Я пишу все это и чувствую, что мне не удается передать живой облик Питера, полнокровного и разностороннего человека. Питер находил радость и в простых, будничных вещах — в той самой прозе жизни, которая многих отталкивает, — и во всем, в чем проявляется человеческий ум, талант и мастерство и что не стоит при этом больших денег; он покупал старинные книги, гравюры и всякую всячину, имеющую какой-нибудь исторический или научный интерес, он увлекался прикладными искусствами, ему было интересно все: как обжигают и окрашивают глину и стекло, как плетут корзины и гамаки, как ткут ковры, как вырезают по дереву; он собирал японские и китайские гравюры и копировал их; с увлечением изучал египетский способ бальзамирования и даже вместе со своим приятелем-гробовщиком попытался возродить это искусство, превратив в мумии двух дохлых кошек. И в каждом деле Питер пытался достичь мастерства и достигал его, хотя всегда повторял, что он лишь жалкий подражатель настоящих мастеров. Но больше всего он увлекался китайскими и японскими изделиями: он собирал резные украшения, шкатулки, курильницы, фарфоровые и нефритовые статуэтки, чашки, вазы, гравюры. И в то самое время, когда он развлекался в Филадельфии с веселой компанией, о которой я уже говорил, и ухаживал за своей юной немочкой, он обегал все музеи и положил начало своим коллекциям, — позже он любил показывать их друзьям и знатокам. Когда он стал в Ньюарке ведущим карикатуристом крупнейшей местной газеты, у него уже был весь Токайдо (сорок пейзажей — все виды дороги из Токио в Киото), множество гравюр Хокусаи, Сесшиу, Сойо, коллекция из ста inros, пятьдесят резных брошек, около тридцати курильниц, лакированные шкатулки, чашки и другие изделия редкой красоты и ценности, среди них даже одеяние мандарина. Позже Питер продавал коллекции или обменивался со знакомыми коллекционерами. Я помню, как он продал за тысячу с лишним долларов свою коллекцию картин Токайдо, — он собирал ее более четырех лет. Незадолго до своей смерти он обменивал броши на шкатулки и хотел всю свою коллекцию продать через какого-то посредника в музей.

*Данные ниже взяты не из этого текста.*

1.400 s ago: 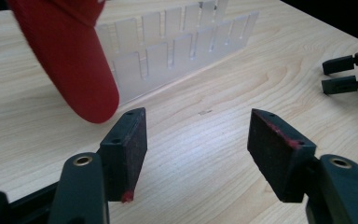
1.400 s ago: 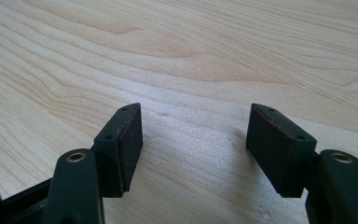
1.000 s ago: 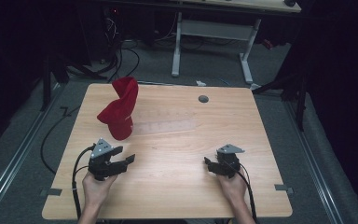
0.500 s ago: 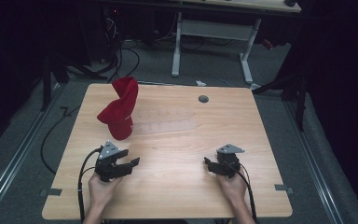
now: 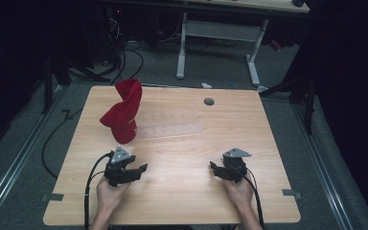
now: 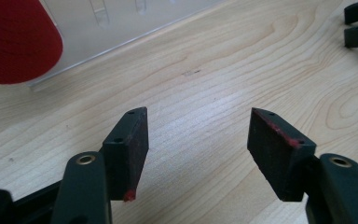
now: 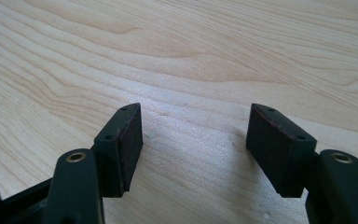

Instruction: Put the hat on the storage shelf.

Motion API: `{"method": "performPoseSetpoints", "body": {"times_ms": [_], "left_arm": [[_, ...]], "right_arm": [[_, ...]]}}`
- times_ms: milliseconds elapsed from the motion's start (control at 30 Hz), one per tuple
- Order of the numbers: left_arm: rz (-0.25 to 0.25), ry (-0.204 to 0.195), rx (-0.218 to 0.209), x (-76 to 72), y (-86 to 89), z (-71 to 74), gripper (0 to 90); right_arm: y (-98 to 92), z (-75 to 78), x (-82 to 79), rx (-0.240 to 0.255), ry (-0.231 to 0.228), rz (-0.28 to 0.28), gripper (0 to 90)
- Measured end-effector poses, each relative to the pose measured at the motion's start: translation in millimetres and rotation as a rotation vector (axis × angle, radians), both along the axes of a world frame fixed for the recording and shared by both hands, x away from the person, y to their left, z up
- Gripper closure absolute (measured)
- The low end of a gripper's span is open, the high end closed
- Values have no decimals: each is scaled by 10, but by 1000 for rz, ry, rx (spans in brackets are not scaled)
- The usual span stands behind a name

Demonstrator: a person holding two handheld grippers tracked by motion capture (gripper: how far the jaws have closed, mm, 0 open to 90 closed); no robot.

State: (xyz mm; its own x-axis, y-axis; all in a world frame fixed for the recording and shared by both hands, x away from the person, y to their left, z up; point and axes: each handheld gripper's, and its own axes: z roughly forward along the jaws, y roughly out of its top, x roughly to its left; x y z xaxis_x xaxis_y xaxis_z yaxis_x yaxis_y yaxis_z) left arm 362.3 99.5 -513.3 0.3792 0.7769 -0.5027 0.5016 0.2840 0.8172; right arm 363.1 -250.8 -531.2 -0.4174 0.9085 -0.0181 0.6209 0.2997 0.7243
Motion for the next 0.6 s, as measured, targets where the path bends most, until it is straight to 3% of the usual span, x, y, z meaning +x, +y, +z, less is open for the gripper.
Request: {"method": "performPoseSetpoints", "body": {"times_ms": [233, 333, 467, 600], "left_arm": [[12, 4, 80, 76, -97, -163, 370], [25, 15, 148, 114, -154, -277, 360], [36, -20, 124, 105, -162, -330, 334], [38, -19, 124, 105, -162, -329, 335]], "right_arm": [[0, 0, 0, 0, 1, 0, 364], [0, 0, 0, 0, 0, 0, 363], [0, 0, -1, 0, 1, 0, 363], [0, 0, 0, 0, -1, 1, 363]]}}
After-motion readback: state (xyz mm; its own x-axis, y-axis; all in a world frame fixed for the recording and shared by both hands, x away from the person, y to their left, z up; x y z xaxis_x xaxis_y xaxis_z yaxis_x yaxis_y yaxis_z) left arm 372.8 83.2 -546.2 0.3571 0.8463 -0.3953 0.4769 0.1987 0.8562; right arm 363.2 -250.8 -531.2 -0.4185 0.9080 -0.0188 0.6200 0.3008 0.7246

И вместе с тем его могли занимать самые обычные развлечения: игра в шары, гольф, биллиард, теннис, даже карты и кости; меня всегда поражало это в Питере — ведь у него было столько других интересов, — и, однако, иной раз он играл в карты или кости с азартом одержимого, а в другие дни, казалось, и не вспоминал о них. Чем бы ни увлекся Питер, можно было не сомневаться: он достаточно владеет собой, чтобы не зайти слишком далеко, и сумеет вовремя остановиться. Однако пока шла игра и длилось увлечение, каково бы оно ни было, Питер казался ненасытным, неукротимым; он отдавался мгновению всей душой, и человек, мало с ним знакомый, мог принять его за маньяка.